### PROVIDED MATERIAL
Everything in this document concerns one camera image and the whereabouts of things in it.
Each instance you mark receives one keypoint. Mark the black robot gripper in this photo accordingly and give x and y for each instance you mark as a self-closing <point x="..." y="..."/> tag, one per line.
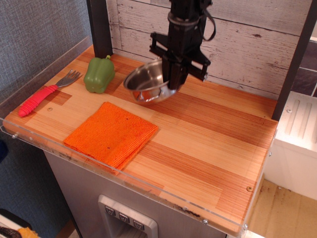
<point x="180" y="51"/>

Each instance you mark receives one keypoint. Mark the stainless steel two-handled pot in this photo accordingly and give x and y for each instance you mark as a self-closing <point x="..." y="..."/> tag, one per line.
<point x="146" y="84"/>

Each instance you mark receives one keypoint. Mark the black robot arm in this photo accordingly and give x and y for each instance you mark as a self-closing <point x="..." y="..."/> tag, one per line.
<point x="192" y="10"/>

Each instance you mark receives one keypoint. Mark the orange folded towel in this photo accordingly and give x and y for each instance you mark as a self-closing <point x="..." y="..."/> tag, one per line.
<point x="111" y="135"/>

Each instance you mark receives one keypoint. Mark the green toy bell pepper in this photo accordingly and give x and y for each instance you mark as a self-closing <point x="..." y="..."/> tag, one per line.
<point x="99" y="74"/>

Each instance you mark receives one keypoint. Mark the clear acrylic edge guard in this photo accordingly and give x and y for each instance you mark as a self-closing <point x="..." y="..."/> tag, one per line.
<point x="207" y="170"/>

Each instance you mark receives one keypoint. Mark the white toy sink unit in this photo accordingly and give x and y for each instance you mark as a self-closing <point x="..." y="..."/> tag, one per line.
<point x="292" y="161"/>

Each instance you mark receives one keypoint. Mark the grey toy fridge cabinet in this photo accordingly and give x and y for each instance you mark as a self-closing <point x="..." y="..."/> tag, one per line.
<point x="82" y="186"/>

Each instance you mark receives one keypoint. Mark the silver dispenser panel with buttons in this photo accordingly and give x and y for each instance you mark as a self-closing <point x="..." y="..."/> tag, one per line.
<point x="121" y="221"/>

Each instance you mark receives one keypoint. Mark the yellow object bottom left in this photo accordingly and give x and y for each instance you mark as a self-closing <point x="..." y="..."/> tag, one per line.
<point x="27" y="233"/>

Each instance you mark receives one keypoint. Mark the dark vertical post left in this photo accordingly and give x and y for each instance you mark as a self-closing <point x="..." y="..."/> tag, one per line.
<point x="100" y="28"/>

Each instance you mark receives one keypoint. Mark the dark vertical post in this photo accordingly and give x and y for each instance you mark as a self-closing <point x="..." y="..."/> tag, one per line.
<point x="296" y="60"/>
<point x="100" y="28"/>

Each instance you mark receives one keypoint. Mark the fork with red handle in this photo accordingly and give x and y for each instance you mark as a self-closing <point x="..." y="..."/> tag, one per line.
<point x="30" y="104"/>

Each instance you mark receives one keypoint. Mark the dark vertical post right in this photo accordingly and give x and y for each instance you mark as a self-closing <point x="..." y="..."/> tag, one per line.
<point x="296" y="60"/>

### EXERCISE REQUIREMENTS
Return the lines above, from the one containing "Each instance you mark receives one keypoint. Mark the fork" to the end, exactly as they stand.

### PROBLEM SOLUTION
Each instance you mark receives one keypoint. Mark the fork with red handle in this photo accordingly and give x and y for each instance you mark as a self-closing <point x="..." y="..."/> tag, one per line.
<point x="30" y="104"/>

Each instance you mark receives one keypoint. Mark the dark vertical post right in this photo accordingly and give x and y for each instance you mark as a self-closing <point x="..." y="..."/> tag, one per line.
<point x="296" y="60"/>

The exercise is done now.